Wo der Verzicht schwer fällt
Manchmal fällt der Verzicht aber auch schwer. Obwohl die Franziskanerinnen regulär drei Wochen Urlaub im Jahr haben, können sie sich nicht jede Reise nach Belieben erlauben. "Ich komme nicht mehr überall hin, ich kann nicht einfach am Wochenende in die Berge fahren oder nach Hause an den Bodensee", sagt Schwester Maria Paula, die gebürtig aus Süddeutschland kommt und früher gern in den Alpen wandern ging. "Ich wäre gerne mal nach Israel gefahren, in das Heilige Land", sagt Schwester Francis. Das sei für eine Ordensschwester aber normalerweise nicht einfach so möglich. "Das finde ich schade." Oft verbringen die Nonnen ihren Urlaub in Einrichtungen ihres Ordens - zum Beispiel auf Borkum oder an der Ostsee.
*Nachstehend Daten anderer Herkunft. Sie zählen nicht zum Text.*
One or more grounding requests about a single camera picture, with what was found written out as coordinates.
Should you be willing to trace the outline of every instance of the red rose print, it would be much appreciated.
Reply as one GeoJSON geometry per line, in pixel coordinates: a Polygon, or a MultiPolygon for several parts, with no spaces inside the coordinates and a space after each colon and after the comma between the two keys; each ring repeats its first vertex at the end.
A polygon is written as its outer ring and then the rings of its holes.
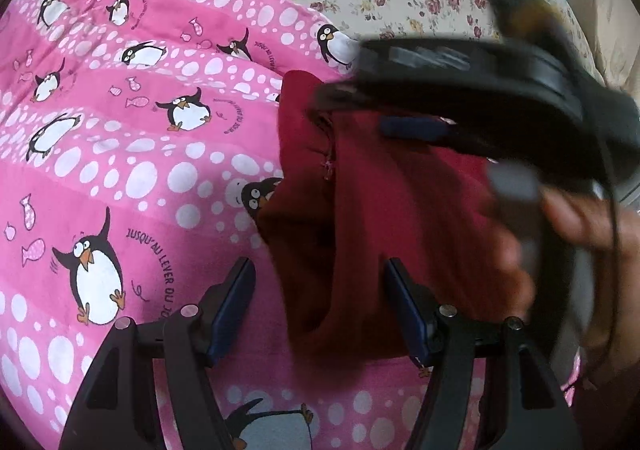
{"type": "Polygon", "coordinates": [[[427,9],[432,15],[439,14],[441,8],[440,0],[427,0],[427,9]]]}
{"type": "Polygon", "coordinates": [[[484,9],[486,7],[486,0],[474,0],[478,9],[484,9]]]}
{"type": "Polygon", "coordinates": [[[457,11],[460,7],[460,0],[449,0],[449,6],[457,11]]]}

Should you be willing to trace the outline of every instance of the finger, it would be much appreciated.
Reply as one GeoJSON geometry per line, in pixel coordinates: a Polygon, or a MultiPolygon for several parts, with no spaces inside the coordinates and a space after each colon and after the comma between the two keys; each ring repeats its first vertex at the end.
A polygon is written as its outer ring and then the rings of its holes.
{"type": "MultiPolygon", "coordinates": [[[[552,226],[567,242],[603,251],[612,249],[609,203],[594,197],[543,189],[542,208],[552,226]]],[[[619,208],[620,252],[636,255],[640,247],[640,219],[631,210],[619,208]]]]}

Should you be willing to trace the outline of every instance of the cartoon penguin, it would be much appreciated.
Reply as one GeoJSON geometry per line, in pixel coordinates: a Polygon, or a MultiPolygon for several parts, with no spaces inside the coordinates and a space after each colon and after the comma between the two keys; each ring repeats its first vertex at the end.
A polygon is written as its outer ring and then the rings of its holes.
{"type": "Polygon", "coordinates": [[[166,54],[166,48],[150,45],[152,40],[124,49],[122,63],[126,65],[149,65],[153,67],[166,54]]]}
{"type": "Polygon", "coordinates": [[[50,123],[40,128],[29,140],[29,149],[27,150],[27,162],[34,154],[41,154],[44,159],[53,146],[62,139],[62,136],[71,130],[74,126],[78,126],[81,116],[65,117],[66,113],[60,114],[50,123]]]}
{"type": "Polygon", "coordinates": [[[60,18],[60,15],[69,9],[69,6],[62,0],[43,0],[40,4],[40,13],[36,25],[43,22],[47,29],[60,18]]]}
{"type": "Polygon", "coordinates": [[[329,58],[342,65],[349,65],[358,55],[358,41],[341,33],[332,24],[325,24],[318,30],[318,44],[324,61],[329,58]]]}
{"type": "Polygon", "coordinates": [[[117,26],[123,25],[129,19],[129,0],[116,0],[107,6],[109,22],[117,26]]]}
{"type": "Polygon", "coordinates": [[[71,293],[78,303],[78,321],[85,325],[108,324],[125,306],[122,269],[107,239],[110,222],[107,207],[100,233],[82,237],[70,253],[52,249],[59,263],[69,270],[71,293]]]}
{"type": "Polygon", "coordinates": [[[281,181],[280,177],[269,177],[259,183],[249,183],[242,189],[242,204],[252,219],[255,220],[281,181]]]}
{"type": "Polygon", "coordinates": [[[158,103],[156,107],[166,109],[171,126],[168,131],[193,130],[211,121],[211,110],[200,102],[202,91],[200,87],[193,96],[180,96],[171,103],[158,103]]]}
{"type": "Polygon", "coordinates": [[[44,78],[35,76],[36,88],[33,91],[32,101],[44,101],[60,86],[60,73],[63,68],[65,68],[65,58],[62,58],[62,65],[58,70],[50,72],[44,78]]]}
{"type": "Polygon", "coordinates": [[[249,54],[249,51],[246,48],[246,42],[248,39],[249,39],[249,27],[247,27],[246,31],[244,32],[244,38],[242,40],[232,40],[231,42],[229,42],[228,47],[219,45],[218,49],[221,52],[230,54],[231,56],[234,56],[236,58],[249,60],[251,62],[252,61],[251,55],[249,54]]]}
{"type": "Polygon", "coordinates": [[[298,410],[256,412],[250,410],[262,398],[236,408],[225,419],[235,450],[311,450],[314,414],[303,403],[298,410]]]}

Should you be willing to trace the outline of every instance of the red fabric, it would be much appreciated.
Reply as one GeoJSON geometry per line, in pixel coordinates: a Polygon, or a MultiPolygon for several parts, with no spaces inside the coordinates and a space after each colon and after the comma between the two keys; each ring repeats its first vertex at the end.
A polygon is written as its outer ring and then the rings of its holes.
{"type": "Polygon", "coordinates": [[[385,139],[376,112],[334,112],[319,126],[309,112],[319,83],[302,71],[284,77],[285,178],[257,217],[282,282],[294,350],[403,354],[381,280],[382,263],[393,256],[441,303],[502,320],[477,211],[485,161],[385,139]]]}

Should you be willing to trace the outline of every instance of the pink fish print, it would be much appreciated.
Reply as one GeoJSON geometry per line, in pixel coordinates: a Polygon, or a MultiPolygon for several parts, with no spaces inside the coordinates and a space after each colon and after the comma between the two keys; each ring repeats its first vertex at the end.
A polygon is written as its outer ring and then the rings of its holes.
{"type": "Polygon", "coordinates": [[[22,267],[27,264],[27,260],[36,261],[42,258],[45,251],[45,244],[43,239],[36,239],[30,243],[27,249],[22,247],[22,267]]]}
{"type": "Polygon", "coordinates": [[[137,92],[140,90],[140,84],[136,81],[136,78],[127,78],[127,81],[129,81],[129,88],[131,90],[133,90],[133,92],[137,92]]]}
{"type": "Polygon", "coordinates": [[[15,238],[15,228],[9,223],[6,223],[6,228],[4,229],[4,236],[9,242],[11,242],[15,238]]]}
{"type": "Polygon", "coordinates": [[[194,18],[193,20],[189,20],[189,23],[193,25],[196,36],[202,36],[202,26],[198,23],[198,19],[194,18]]]}
{"type": "Polygon", "coordinates": [[[26,227],[29,231],[33,227],[33,224],[36,223],[36,211],[29,204],[30,198],[31,194],[20,199],[20,204],[24,208],[24,227],[26,227]]]}
{"type": "Polygon", "coordinates": [[[139,97],[134,97],[133,99],[129,99],[127,97],[127,102],[124,104],[124,107],[125,108],[127,108],[128,106],[142,107],[142,106],[147,106],[148,104],[149,104],[148,97],[139,96],[139,97]]]}

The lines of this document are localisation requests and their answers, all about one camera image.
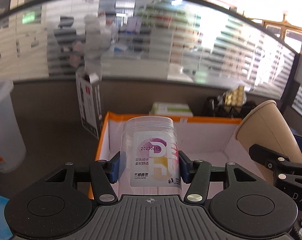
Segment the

Doch das Leben der Franziskanerinnen ist nicht nur von Verzicht und spiritueller Innenschau geprägt. Sie übernehmen auch praktische Aufgaben in der Außenwelt. Schwester Francis bereitet die Messe in der St. Johann-Kirche nebenan vor. Schwester Maria Paula geht als Gemeindereferentin in Seniorenheime und gestaltet Trauerfeiern bei Beerdigungen. "Und wir essen auch mal ein Eis, wir trinken mal ein Bier mit Wasser und wir feiern zusammen, wenn eine Schwester ihren Geburtstag oder Namenstag hat", sagt Maria Paula. Dann gibt es oft bestimmte Gerichte, die sich die feiernde Schwester gewünscht hat. Zuletzt war es Bratwurst mit Pommes.

Schwester Maria Paula und Schwester Francis (von links) sind zwei von fünf Ordensschwestern, die dem Konvent der Franziskanerinnen im Schnoor angehören.